At the April 6 work session, Planning Commission members spent extended time debating whether to amend or eliminate the borough’s HO60 height overlay district. Thomas Derty proposed removing HO60 outside the retail overlay (and potentially eliminating it entirely) to discourage large, non‑mixed‑use apartment blocks that commissioners said do not contribute active ground‑floor retail.
Derty argued repeal would curb “huge apartment buildings” that dominate adjacent residential areas and said interim steps — such as limiting lot consolidation, requiring stepbacks, or keeping HO60 only where retail overlay protections exist — could be used if full repeal raised legal concerns.

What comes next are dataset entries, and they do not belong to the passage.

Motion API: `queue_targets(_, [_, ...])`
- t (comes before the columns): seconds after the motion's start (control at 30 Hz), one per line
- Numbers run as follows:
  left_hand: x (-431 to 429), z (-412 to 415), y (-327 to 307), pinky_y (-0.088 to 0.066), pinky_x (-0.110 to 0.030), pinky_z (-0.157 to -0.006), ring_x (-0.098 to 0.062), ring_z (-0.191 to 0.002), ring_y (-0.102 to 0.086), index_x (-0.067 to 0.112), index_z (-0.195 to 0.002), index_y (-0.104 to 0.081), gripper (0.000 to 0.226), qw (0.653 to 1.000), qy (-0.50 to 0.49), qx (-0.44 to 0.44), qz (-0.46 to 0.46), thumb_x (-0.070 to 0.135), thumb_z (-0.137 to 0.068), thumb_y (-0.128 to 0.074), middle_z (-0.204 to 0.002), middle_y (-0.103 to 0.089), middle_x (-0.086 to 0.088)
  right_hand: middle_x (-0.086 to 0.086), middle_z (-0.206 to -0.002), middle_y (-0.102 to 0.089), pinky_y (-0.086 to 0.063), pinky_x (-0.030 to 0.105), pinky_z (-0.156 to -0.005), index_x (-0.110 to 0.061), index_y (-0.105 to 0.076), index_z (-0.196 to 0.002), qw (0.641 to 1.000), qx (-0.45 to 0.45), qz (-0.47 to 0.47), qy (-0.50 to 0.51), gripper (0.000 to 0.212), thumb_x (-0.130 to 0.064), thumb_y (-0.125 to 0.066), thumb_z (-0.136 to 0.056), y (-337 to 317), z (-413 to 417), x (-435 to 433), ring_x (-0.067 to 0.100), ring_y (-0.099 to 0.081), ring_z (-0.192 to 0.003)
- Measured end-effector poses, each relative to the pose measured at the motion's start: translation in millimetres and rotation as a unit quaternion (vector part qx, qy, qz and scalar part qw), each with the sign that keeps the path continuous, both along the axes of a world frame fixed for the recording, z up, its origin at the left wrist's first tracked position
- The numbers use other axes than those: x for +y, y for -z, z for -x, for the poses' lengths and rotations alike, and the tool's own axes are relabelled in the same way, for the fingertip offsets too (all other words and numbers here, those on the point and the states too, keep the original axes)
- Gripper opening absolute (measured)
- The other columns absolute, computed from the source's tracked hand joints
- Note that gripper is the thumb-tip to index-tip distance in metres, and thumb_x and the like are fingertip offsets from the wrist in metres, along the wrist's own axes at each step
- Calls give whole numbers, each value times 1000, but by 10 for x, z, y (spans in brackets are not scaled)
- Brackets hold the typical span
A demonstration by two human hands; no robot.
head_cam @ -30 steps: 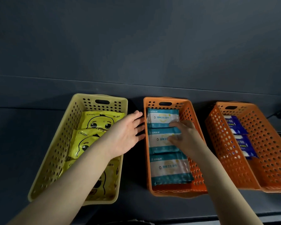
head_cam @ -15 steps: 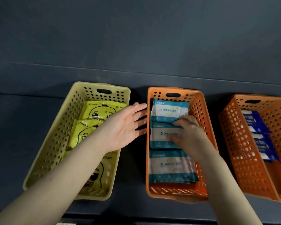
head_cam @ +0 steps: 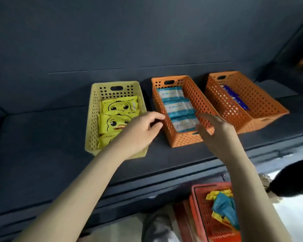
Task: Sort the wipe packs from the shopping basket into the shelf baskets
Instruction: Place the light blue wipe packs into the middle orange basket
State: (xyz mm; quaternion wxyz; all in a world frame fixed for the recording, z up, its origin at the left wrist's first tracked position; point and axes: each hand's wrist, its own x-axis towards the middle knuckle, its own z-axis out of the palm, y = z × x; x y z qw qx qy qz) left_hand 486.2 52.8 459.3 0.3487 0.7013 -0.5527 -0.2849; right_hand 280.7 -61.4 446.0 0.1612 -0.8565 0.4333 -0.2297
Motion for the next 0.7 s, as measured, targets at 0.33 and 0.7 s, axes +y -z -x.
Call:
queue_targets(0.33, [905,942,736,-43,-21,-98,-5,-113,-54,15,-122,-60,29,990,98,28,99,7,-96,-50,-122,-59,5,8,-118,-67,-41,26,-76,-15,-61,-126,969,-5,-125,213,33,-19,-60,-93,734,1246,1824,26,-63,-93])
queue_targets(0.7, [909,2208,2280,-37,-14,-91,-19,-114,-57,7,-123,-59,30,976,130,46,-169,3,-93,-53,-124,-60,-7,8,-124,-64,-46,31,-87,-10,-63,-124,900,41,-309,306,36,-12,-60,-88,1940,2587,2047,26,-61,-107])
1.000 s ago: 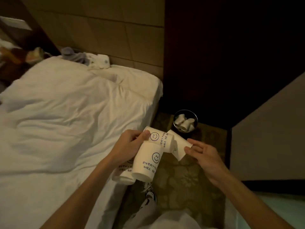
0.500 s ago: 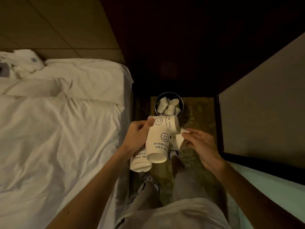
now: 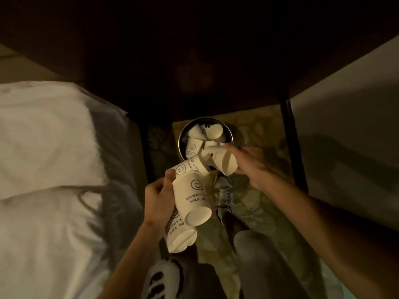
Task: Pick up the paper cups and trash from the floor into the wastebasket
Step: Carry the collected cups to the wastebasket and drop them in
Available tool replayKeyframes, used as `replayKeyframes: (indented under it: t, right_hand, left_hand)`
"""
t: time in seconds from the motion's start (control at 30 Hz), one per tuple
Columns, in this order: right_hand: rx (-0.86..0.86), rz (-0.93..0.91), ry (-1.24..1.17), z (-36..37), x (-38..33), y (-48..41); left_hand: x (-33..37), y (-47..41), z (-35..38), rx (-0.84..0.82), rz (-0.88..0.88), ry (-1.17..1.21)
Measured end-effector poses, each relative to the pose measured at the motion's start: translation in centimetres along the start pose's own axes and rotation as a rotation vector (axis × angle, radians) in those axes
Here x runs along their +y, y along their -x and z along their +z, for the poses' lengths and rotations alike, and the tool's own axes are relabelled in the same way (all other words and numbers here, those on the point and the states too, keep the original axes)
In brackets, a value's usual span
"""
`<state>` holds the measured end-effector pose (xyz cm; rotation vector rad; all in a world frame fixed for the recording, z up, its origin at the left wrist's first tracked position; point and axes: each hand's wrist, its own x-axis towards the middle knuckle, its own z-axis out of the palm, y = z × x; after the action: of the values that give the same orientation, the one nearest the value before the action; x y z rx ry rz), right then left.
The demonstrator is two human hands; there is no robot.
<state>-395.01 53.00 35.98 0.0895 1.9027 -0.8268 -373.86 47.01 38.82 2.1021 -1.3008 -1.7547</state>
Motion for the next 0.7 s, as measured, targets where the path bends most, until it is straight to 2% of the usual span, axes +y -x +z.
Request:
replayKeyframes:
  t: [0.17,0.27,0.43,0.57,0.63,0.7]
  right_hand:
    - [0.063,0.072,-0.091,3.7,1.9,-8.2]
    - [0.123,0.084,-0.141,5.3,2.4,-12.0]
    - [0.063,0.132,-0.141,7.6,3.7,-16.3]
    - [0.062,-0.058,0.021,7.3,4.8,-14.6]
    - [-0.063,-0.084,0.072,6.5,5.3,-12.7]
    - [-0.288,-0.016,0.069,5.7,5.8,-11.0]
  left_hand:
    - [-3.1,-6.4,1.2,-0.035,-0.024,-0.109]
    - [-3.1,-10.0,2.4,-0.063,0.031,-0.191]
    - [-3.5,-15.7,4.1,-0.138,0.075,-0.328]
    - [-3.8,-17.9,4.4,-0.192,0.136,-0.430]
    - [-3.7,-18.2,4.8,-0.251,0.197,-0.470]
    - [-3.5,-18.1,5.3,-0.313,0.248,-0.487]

Jim Cherry and other members cautioned that a blanket repeal without an alternative framework could invite aggressive redevelopment; several members favored narrower, staged changes (for example, removing HO60 only outside the retail overlay and adding a mandatory stepback in the retail‑allowed areas).

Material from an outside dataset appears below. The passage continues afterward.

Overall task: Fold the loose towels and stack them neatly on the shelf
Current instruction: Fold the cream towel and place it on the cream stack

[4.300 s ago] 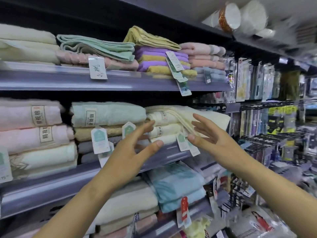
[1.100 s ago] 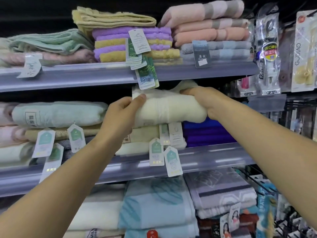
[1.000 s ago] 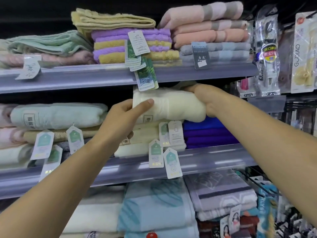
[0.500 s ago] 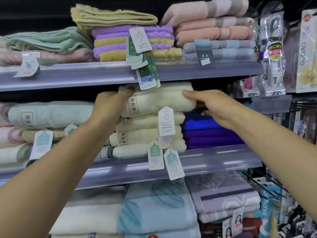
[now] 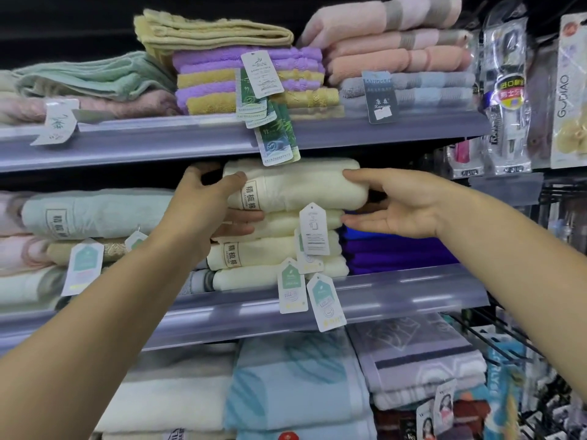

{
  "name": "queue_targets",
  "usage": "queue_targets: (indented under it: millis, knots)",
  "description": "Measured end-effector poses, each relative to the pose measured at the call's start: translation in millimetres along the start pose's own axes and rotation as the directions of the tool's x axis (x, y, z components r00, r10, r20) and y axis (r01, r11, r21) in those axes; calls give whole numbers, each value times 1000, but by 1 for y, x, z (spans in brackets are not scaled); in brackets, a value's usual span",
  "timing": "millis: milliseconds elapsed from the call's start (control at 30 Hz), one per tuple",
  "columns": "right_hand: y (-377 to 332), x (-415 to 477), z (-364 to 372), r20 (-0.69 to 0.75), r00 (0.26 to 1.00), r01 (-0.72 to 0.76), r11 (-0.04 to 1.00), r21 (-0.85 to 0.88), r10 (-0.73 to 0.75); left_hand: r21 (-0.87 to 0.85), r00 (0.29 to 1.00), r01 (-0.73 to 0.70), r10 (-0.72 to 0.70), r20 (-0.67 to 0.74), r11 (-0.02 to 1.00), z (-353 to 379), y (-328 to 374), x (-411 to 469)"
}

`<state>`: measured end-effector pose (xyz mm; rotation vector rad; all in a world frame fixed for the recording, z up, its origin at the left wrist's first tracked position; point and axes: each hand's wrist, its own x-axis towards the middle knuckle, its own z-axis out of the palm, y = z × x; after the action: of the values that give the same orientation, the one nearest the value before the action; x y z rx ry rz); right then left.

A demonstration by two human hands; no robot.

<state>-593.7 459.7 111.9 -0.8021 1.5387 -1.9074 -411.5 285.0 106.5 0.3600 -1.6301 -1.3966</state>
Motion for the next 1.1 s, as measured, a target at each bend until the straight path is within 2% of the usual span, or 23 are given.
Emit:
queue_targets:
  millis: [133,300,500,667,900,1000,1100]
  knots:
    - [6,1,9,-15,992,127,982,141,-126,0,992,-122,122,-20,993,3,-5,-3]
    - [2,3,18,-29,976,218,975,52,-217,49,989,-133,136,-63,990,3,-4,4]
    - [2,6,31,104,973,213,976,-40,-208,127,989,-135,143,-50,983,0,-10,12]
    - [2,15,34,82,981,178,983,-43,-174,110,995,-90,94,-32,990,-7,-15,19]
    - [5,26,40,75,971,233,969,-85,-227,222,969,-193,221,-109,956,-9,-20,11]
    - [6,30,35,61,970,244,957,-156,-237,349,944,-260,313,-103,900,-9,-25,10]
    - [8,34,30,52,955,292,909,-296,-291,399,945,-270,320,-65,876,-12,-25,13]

Why it matters: HO60 determines where buildings may exceed baseline height limits, which affects the scale, massing and potential demolition of existing neighborhood fabric. Commissioners said the overlay’s original purpose (to attract redevelopment after past vacancies) may no longer reflect the borough’s current development dynamics.
Next steps: Commissioners agreed staff should draft specific language for the next meeting reflecting a narrow approach (remove or limit HO60 outside the retail overlay while preserving it where ground‑floor retail requirements exist) and to develop a set of stepback/architectural protections that could be applied where higher height is retained. No vote was taken on April 6.